How Bookies Earn Money?
Every long time sports better wonders if they are on the wrong side of the business. They watch the action, call the shots, and sometimes even collect on the odds.
Getting into the driver’s seat and pushing the odds has some appeals and some risks. For those that want more, a question lingers “How does a bookie earn money?“
How Do Bookmakers Make Money?
The simplest answer to this question is by having a lot of players and taking in more than the payout. Reaching a large pool of players used to take a lot of time, today it’s far easier.
Even with a robust player stable, you’ll want to know tips for the trade to maximize dividends, and for that, you’ll need the following.
- Knowing More Than Their Players
The largest possible cash infusion a bookie brings in is from the money they collect but don’t pay back out as winnings to players. After all, the bookie is also a type of gambler in the same way a casino is. The bookmaker (and the house) have additional leverage to push things in their favor, but games of chance remain games of chance.
A smart player can develop systems, do research, and hedge their bets to increase their chances of winning. That takes time and effort that few players really put in. For the bookmaker, it’s their job to know this kind of information and they have a larger, and more steady, incentive to stay up on all things.
Most players are not smart players. They dont’ have to be because they are playing for fun with winnings as a kicker, not the incentive.
After all, a smart gambler is ultimately a burgeoning bookie.
- Setting Odds
Setting odds is as easy as shouting “two to one on that guy” into a crowd. Of course, a smart bookie works hard to ensure that they are pulling in more than they are paying out, and that requires research and odds compilers.
A bookie can be their own odds compiler or employ people for that role. Odds compilers set the price of the market, generating the buzz for an event or contest. Crunching the numbers and knowing the industry helps them to arrive at numbers that minimize risk to the bookmaker.

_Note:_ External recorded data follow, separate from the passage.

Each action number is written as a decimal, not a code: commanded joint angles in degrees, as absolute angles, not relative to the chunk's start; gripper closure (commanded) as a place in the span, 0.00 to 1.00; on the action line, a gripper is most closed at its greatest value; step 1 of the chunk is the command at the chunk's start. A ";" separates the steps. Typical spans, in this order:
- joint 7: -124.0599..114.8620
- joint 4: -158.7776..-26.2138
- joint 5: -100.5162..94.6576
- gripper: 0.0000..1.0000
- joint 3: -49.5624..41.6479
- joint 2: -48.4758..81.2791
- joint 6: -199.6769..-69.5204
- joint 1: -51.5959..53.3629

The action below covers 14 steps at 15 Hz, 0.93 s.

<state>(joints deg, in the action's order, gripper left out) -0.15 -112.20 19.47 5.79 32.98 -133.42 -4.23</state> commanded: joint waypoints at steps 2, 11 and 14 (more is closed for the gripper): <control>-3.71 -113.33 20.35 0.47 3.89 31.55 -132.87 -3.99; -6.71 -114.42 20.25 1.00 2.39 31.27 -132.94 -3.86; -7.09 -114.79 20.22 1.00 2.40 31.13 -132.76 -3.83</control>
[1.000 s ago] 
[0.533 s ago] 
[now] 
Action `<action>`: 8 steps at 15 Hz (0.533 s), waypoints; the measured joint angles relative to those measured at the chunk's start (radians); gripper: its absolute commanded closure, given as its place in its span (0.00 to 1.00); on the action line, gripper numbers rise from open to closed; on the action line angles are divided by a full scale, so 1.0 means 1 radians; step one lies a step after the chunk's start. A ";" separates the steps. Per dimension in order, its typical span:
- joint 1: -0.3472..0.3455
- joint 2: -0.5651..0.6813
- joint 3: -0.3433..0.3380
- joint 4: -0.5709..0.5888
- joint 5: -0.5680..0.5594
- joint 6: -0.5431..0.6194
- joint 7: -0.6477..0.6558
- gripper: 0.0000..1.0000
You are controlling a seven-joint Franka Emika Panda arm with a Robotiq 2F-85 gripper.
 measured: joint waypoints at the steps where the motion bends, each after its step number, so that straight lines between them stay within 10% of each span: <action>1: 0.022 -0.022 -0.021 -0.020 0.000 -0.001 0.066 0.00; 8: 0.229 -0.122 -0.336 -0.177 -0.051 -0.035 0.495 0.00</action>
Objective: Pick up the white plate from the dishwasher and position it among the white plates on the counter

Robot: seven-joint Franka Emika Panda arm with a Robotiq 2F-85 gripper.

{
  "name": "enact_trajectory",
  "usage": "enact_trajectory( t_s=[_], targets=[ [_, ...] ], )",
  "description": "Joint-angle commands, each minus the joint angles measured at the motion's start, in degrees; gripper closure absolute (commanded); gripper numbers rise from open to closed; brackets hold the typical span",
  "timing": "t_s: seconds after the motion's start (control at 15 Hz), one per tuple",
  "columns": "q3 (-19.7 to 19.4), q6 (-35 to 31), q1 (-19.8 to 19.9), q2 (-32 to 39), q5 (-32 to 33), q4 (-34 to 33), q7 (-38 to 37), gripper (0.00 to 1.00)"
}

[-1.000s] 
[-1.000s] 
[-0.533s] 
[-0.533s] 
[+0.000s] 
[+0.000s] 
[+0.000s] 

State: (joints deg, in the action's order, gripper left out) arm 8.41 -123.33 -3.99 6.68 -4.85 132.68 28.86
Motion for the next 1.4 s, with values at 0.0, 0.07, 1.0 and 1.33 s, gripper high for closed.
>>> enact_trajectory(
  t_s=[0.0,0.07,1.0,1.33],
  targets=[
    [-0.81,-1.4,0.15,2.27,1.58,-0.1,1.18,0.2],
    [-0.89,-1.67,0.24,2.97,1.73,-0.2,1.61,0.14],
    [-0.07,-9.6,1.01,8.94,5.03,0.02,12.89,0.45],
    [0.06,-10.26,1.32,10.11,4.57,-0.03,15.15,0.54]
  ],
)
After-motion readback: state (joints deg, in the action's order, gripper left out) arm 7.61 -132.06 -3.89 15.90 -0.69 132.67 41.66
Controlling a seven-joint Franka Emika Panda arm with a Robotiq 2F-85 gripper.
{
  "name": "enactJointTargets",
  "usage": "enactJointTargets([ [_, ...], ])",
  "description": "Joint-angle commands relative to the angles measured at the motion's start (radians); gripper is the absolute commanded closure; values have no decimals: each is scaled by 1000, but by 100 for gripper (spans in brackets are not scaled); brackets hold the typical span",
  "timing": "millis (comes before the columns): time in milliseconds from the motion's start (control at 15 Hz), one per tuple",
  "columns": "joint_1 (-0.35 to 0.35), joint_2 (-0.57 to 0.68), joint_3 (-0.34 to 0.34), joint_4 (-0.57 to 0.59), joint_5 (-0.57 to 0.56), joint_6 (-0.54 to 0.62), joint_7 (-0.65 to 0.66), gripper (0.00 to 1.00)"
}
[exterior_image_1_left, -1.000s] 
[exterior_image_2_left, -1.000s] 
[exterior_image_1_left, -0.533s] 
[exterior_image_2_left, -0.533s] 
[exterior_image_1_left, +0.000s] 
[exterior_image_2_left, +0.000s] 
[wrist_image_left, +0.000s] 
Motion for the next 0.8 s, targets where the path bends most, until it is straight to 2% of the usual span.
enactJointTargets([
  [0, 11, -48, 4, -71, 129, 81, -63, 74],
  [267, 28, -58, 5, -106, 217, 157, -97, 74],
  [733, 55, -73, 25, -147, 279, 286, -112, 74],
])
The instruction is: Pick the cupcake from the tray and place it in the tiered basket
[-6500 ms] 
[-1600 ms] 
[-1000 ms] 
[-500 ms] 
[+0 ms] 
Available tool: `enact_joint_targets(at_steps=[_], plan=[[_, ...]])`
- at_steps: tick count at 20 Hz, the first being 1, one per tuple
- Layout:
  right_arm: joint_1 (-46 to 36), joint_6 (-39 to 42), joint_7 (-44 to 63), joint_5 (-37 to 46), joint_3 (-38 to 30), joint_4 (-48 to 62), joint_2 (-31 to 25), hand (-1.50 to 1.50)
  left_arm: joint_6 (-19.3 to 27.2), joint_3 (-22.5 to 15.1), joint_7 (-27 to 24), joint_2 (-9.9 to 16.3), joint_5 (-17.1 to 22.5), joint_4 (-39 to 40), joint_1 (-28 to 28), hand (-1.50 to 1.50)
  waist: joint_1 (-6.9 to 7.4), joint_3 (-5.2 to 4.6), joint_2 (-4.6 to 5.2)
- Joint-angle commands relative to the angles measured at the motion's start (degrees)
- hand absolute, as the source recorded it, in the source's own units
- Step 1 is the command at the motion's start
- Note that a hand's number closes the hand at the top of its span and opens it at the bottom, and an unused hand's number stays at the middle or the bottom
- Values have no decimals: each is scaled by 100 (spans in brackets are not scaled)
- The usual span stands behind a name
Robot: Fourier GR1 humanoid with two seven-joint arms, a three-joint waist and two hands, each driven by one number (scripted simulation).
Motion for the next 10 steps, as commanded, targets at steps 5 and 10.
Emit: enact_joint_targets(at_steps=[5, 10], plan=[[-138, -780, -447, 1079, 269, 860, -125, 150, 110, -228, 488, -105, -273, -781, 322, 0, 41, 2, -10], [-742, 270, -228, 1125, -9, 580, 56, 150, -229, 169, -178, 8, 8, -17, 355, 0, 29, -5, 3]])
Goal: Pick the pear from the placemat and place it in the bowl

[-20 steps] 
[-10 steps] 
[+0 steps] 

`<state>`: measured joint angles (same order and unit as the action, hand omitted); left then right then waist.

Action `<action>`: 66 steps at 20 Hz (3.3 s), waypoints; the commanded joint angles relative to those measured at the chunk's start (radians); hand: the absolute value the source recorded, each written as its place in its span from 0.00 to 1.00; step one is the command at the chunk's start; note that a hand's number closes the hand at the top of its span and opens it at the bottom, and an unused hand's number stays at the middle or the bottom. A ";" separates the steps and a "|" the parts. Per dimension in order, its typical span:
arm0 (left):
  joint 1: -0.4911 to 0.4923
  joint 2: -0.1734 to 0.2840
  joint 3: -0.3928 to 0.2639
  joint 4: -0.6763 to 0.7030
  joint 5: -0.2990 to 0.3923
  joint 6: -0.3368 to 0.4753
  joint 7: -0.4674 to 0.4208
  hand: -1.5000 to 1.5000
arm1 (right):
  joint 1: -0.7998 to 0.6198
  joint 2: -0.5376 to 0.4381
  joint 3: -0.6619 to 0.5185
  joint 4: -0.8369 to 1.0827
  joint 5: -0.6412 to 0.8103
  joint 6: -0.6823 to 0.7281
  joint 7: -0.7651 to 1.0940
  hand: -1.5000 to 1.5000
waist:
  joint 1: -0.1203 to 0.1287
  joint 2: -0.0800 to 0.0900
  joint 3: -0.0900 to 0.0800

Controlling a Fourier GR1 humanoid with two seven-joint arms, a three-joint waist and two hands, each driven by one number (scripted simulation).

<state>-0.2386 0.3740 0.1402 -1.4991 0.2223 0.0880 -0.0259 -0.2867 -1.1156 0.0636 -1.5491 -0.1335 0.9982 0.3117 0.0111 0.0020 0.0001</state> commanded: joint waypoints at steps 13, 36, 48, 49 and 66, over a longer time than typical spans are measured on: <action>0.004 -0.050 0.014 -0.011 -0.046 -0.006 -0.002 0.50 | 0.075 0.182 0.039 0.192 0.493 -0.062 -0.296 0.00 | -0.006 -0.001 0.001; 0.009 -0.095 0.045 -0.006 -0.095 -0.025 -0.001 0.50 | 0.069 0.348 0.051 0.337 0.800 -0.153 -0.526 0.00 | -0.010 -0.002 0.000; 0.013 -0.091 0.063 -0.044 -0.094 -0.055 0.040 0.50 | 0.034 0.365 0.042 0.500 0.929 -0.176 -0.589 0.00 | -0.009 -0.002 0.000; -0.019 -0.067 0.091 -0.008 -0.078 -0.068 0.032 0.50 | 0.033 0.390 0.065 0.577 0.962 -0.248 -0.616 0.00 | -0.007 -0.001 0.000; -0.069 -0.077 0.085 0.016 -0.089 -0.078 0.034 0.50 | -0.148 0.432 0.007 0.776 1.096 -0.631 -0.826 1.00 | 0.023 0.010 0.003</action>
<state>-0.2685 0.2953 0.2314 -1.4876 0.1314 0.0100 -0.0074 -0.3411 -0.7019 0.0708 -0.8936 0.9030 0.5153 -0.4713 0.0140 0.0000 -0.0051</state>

Good odds reflect reality, with the person favored winning slightly more often than the undercard. However, odds that add up beyond a 50/50 put a bookie in a no-win situation. They will pay out as much or more than they pull in.
To combat this, a bookie agent needs to balance its book. This is a way of making sure that the payouts are always, at worst less than the total brought in. A balanced book covers the losses of a less-likely outcome by adjusting odds as bets come in.
Adjusting odds on the fly is important to keep the book balanced and to avoid exposing one’s self to arbitrage.
- Adding Vig
The term vigorish tracks slowly from the old world to the New. Increasingly listed as the technical term overground, this is the margin added to odds that ensure a consistent profit.
At flat odds, a bookmaker pays out as much they take in. In the classic coin toss example, if 10 people bet on a coin toss and five go heads and five tails, the bookmaker pays out everything they take in, essentially moving the cash from the losing betters to the winning betters.
Overround takes the flat percentage and creates wiggle room. Instead of 50/50, a bet of 49.8/49.8 leaves a tidy .4% for the bookie.
This practice is so ingrained into betting that it is largely ignored and often seen as the price of doing business, not unlike a set gratuity for a large party at a restaurant.
The term vig also appears in loaning operations and the once-common practice of allowing gamblers to bet on margin or with no money upfront.
The nearly guaranteed profit of vig sends trickles of cash into an operation. One steady stream, no matter how slow, adds up. However, several streams accumulate faster.
Compounding takes the principle of a 2% (or thereabout) profit and amplifies it. Rather than offering a single bet on any given competition, a good bookie offers more selections on each contest.
The Super Bowl isn’t just about the winner and loser or even the point spread, there are bets on the coin toss, the first field goal, the number of safeties, and on and on.
These additional betting lines require care to set the odds to avoid taking a bath, but they provide players many opportunities to kick in that little bit more. Even a contest that looks like a blow-out becomes a nail-biter when a player has money on a niche statistic from an individual player or aspect of the match.
Even a single option, offered with additional selections, allows a bookie to increase value. These accumulators allow a player to put down a small amount of cash on a multiplied odds bet and the bookmaker collects that much more overround.
The additional profit margin from a compounded overround also works in room to provide incentives and promotions that entice players to bet with you over the competition.
- Risk Elimination
Finally, a bookmaker makes money by not losing money. They work tirelessly with their resources to adjust the odds and keep their books in balance. They make offerings that create significant vig without gouging players.
They eliminate risk by staying in control and operating with enough leeway that they can absorb a bad call or sudden upset.
Even some of the most famous upsets such as 1985’s Villanova vs Georgetown didn’t break bookies. It was an exciting contest and some players made money, but the bookies collected.
Start Making Book
This is an overview that gives a short answer to “How does a bookie earn money?” Each of the steps takes effort and finesse.
After all, there are good bookies and bad bookies. However, there are rarely poor bookies.